Problem to solve: Write out every record in full, exactly as written, please.

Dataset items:
- - -

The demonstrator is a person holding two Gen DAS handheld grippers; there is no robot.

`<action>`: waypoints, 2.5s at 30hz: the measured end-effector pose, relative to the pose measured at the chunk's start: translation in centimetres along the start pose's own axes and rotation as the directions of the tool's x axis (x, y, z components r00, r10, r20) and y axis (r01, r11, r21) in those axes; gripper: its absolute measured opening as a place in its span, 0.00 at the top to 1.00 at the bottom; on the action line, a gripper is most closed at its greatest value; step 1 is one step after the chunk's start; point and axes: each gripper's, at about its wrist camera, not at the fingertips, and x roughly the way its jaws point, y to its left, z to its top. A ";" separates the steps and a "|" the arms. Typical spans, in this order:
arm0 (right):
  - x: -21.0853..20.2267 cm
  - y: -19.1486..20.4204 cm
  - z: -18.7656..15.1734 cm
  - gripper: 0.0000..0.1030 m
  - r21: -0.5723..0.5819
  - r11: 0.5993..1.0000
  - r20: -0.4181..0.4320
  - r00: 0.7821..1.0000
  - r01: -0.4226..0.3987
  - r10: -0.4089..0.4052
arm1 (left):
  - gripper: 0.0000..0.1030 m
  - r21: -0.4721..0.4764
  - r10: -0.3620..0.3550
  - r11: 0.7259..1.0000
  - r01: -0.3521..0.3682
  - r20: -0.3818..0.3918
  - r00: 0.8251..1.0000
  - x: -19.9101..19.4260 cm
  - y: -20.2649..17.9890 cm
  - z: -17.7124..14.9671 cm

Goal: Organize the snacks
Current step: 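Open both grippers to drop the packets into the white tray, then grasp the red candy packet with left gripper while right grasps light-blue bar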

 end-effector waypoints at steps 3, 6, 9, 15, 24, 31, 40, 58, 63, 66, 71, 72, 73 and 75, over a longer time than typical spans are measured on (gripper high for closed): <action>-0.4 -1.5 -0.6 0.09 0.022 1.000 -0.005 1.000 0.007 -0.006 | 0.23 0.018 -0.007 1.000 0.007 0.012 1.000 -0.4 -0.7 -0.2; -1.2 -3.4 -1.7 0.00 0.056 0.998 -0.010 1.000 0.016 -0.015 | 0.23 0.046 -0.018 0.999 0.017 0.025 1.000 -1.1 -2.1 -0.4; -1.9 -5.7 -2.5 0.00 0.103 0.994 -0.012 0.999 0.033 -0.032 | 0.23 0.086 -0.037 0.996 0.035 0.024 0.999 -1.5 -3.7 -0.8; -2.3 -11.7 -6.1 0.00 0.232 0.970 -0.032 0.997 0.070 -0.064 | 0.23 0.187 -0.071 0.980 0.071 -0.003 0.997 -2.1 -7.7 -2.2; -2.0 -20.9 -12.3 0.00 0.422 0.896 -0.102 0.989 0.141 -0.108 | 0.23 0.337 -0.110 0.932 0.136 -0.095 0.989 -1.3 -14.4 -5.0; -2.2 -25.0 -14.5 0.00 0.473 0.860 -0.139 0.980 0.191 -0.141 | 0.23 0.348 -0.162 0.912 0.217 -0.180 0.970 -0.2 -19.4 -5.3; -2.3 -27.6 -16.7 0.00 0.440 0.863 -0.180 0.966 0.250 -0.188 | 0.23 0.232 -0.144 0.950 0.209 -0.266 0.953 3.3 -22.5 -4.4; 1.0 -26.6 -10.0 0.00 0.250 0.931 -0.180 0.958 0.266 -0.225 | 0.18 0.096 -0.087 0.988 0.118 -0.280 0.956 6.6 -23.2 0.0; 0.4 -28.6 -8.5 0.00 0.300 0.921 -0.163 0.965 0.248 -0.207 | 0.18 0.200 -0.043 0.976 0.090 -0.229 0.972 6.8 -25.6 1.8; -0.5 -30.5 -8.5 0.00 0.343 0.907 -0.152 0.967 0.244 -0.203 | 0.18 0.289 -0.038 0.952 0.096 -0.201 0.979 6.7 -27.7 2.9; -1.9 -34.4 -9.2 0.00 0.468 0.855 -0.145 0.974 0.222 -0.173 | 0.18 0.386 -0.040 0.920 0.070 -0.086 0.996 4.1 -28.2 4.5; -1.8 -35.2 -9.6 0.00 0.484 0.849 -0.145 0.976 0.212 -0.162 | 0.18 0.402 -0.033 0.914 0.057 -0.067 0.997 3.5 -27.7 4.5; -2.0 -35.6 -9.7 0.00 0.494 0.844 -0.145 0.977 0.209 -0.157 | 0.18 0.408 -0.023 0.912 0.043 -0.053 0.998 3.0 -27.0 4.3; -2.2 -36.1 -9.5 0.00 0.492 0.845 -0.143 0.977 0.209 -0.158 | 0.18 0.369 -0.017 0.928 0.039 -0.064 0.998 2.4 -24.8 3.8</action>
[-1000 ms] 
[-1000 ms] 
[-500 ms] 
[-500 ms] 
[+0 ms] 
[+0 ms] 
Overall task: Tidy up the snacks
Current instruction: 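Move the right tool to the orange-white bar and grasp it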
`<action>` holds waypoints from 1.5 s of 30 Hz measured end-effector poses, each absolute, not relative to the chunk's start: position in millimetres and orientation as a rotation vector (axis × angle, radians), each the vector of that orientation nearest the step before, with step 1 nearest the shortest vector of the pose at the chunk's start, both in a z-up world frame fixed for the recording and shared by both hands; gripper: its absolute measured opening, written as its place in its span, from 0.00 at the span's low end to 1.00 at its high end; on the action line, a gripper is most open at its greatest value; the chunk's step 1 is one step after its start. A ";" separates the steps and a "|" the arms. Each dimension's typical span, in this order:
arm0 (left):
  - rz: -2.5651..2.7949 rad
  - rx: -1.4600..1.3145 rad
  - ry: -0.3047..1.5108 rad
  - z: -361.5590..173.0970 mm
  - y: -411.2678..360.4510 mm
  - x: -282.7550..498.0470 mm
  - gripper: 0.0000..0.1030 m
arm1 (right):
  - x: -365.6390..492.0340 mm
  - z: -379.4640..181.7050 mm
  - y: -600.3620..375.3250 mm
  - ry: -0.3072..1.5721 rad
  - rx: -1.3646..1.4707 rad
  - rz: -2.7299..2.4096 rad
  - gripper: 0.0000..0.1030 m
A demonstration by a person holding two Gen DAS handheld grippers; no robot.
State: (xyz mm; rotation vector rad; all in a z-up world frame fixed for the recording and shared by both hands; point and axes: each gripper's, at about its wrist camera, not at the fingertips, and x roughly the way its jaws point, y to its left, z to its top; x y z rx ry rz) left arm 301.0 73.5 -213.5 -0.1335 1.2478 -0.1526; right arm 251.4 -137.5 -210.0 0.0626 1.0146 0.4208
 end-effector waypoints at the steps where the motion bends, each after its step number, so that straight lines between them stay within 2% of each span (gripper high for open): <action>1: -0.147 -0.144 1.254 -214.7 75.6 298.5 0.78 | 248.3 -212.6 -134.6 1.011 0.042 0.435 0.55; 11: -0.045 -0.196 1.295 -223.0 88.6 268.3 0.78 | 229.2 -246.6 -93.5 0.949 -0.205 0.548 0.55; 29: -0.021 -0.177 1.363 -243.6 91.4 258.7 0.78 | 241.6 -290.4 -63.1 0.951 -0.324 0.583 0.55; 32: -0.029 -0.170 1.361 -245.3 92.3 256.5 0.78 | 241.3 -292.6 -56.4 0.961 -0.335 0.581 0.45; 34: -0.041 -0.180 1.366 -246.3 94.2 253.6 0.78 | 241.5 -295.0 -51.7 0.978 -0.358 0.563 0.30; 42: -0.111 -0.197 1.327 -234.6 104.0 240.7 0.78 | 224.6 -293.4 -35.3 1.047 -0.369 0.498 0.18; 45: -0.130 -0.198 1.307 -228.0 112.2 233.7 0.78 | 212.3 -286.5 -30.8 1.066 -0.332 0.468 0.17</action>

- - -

Exercise result:
The demonstrator is a person holding two Gen DAS handheld grippers; there is no robot.

`<action>`: waypoints, 2.5s at 30hz: the measured end-effector pose, relative to the pose measured at the chunk's start: translation in centimetres along the start pose's own axes and rotation as the directions of the tool's x axis (x, y, z components r00, r10, r20) and y axis (r01, r11, r21) in those axes; gripper: its absolute measured opening as a place in its span, 0.00 at the top to 1.00 at the bottom; on the action line, a gripper is most closed at its greatest value; step 1 is one step after the chunk's start; point and axes: each gripper's, at about its wrist camera, not at the fingertips, and x roughly the way its jaws point, y to its left, z to its top. A ";" separates the steps and a "|" the arms. Typical spans, in this order:
arm0 (right):
  - x: -21.0853..20.2267 cm
  - y: -19.1486..20.4204 cm
  - z: -18.7656..15.1734 cm
  - gripper: 0.0000..0.1030 m
  - r21: -0.5723..0.5819
  - r11: 0.5993..1.0000
  - r20: -0.4181..0.4320
  - r00: 0.7821..1.0000
  - r01: -0.4226..0.3987
  - r10: -0.4089..0.4052
arm1 (left):
  - gripper: 0.0000..0.1030 m
  - r21: -0.4721..0.4764
  - r10: -0.3620..0.3550
  - r11: 0.7259..1.0000
  - r01: -0.3521..0.3682
  - r20: -0.3818..0.3918
  - r00: 0.8251..1.0000
  - x: -19.9101..19.4260 cm
  - y: -20.2649..17.9890 cm
  - z: -17.7124..14.9671 cm

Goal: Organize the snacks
Current step: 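Open both grippers to drop the packets into the white tray, then grasp the red candy packet with left gripper while right grasps light-blue bar
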
 end-effector waypoints at steps 3, 6, 9, 15, 24, 31, 40, 58, 63, 66, 71, 72, 73 and 75, over a longer time than typical spans are measured on (gripper high for closed): <action>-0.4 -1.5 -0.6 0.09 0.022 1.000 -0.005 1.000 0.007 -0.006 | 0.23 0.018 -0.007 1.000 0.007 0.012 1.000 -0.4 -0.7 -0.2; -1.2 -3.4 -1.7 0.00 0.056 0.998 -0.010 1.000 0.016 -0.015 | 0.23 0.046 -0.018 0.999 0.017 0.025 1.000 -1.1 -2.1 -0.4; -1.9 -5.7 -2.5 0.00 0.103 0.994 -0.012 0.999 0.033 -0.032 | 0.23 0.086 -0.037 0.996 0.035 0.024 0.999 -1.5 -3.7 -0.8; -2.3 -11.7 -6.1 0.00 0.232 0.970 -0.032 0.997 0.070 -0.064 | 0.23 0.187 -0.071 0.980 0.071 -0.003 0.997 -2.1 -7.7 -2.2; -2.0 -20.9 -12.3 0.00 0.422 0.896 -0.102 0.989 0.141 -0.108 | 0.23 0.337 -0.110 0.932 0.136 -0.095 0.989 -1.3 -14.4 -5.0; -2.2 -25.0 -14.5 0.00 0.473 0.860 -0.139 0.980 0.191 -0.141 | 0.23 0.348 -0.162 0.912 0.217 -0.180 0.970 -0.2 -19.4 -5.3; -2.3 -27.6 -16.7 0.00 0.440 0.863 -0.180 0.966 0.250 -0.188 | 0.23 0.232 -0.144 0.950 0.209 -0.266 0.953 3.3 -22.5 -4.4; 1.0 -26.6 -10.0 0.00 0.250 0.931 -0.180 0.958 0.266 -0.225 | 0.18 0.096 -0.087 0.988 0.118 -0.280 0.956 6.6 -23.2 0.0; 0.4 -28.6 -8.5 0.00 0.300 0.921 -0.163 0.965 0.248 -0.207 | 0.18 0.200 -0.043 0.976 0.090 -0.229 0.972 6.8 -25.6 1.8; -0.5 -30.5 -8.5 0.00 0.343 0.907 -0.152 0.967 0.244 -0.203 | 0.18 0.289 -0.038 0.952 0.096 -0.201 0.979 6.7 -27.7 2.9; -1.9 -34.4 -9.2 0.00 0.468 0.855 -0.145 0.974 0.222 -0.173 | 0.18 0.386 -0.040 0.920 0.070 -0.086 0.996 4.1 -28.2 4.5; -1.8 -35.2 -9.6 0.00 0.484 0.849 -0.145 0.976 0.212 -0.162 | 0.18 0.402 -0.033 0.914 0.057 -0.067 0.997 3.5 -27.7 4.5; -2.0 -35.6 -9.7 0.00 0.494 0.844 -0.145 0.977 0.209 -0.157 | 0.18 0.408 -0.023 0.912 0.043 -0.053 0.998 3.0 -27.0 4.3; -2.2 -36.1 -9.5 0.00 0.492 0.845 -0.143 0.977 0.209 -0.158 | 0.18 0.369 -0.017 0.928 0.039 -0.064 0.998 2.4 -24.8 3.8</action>
[-1000 ms] 
[-1000 ms] 
[-500 ms] 
[-500 ms] 
[+0 ms] 
[+0 ms] 
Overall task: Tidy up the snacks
Current instruction: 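Move the right tool to the orange-white bar and grasp it
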`<action>` holds waypoints from 1.5 s of 30 Hz measured end-effector poses, each absolute, not relative to the chunk's start: position in millimetres and orientation as a rotation vector (axis × angle, radians), each the vector of that orientation nearest the step before, with step 1 nearest the shortest vector of the pose at the chunk's start, both in a z-up world frame fixed for the recording and shared by both hands; gripper: its absolute measured opening, written as its place in its span, from 0.00 at the span's low end to 1.00 at its high end; on the action line, a gripper is most open at its greatest value; the chunk's step 1 is one step after its start. A ";" separates the steps and a "|" the arms. Each dimension's typical span, in this order:
arm0 (left):
  - rz: -2.5651..2.7949 rad
  - rx: -1.4600..1.3145 rad
  - ry: -0.3047..1.5108 rad
  - z: -361.5590..173.0970 mm
  - y: -411.2678..360.4510 mm
  - x: -282.7550..498.0470 mm
  - gripper: 0.0000..0.1030 m
arm1 (right):
  - x: -365.6390..492.0340 mm
  - z: -379.4640..181.7050 mm
  - y: -600.3620..375.3250 mm
  - ry: -0.3072..1.5721 rad
  - rx: -1.3646..1.4707 rad
  - rz: -2.7299..2.4096 rad
  - gripper: 0.0000..0.1030 m
A demonstration by a person holding two Gen DAS handheld grippers; no robot.
State: (xyz mm; rotation vector rad; all in a z-up world frame fixed for the recording and shared by both hands; point and axes: each gripper's, at about its wrist camera, not at the fingertips, and x roughly the way its jaws point, y to its left, z to its top; x y z rx ry rz) left arm 301.0 73.5 -213.5 -0.1335 1.2478 -0.1526; right arm 251.4 -137.5 -210.0 0.0626 1.0146 0.4208
 end-effector waypoints at the steps where the motion bends, each after its step number, so that straight lines between them stay within 2% of each span (gripper high for open): <action>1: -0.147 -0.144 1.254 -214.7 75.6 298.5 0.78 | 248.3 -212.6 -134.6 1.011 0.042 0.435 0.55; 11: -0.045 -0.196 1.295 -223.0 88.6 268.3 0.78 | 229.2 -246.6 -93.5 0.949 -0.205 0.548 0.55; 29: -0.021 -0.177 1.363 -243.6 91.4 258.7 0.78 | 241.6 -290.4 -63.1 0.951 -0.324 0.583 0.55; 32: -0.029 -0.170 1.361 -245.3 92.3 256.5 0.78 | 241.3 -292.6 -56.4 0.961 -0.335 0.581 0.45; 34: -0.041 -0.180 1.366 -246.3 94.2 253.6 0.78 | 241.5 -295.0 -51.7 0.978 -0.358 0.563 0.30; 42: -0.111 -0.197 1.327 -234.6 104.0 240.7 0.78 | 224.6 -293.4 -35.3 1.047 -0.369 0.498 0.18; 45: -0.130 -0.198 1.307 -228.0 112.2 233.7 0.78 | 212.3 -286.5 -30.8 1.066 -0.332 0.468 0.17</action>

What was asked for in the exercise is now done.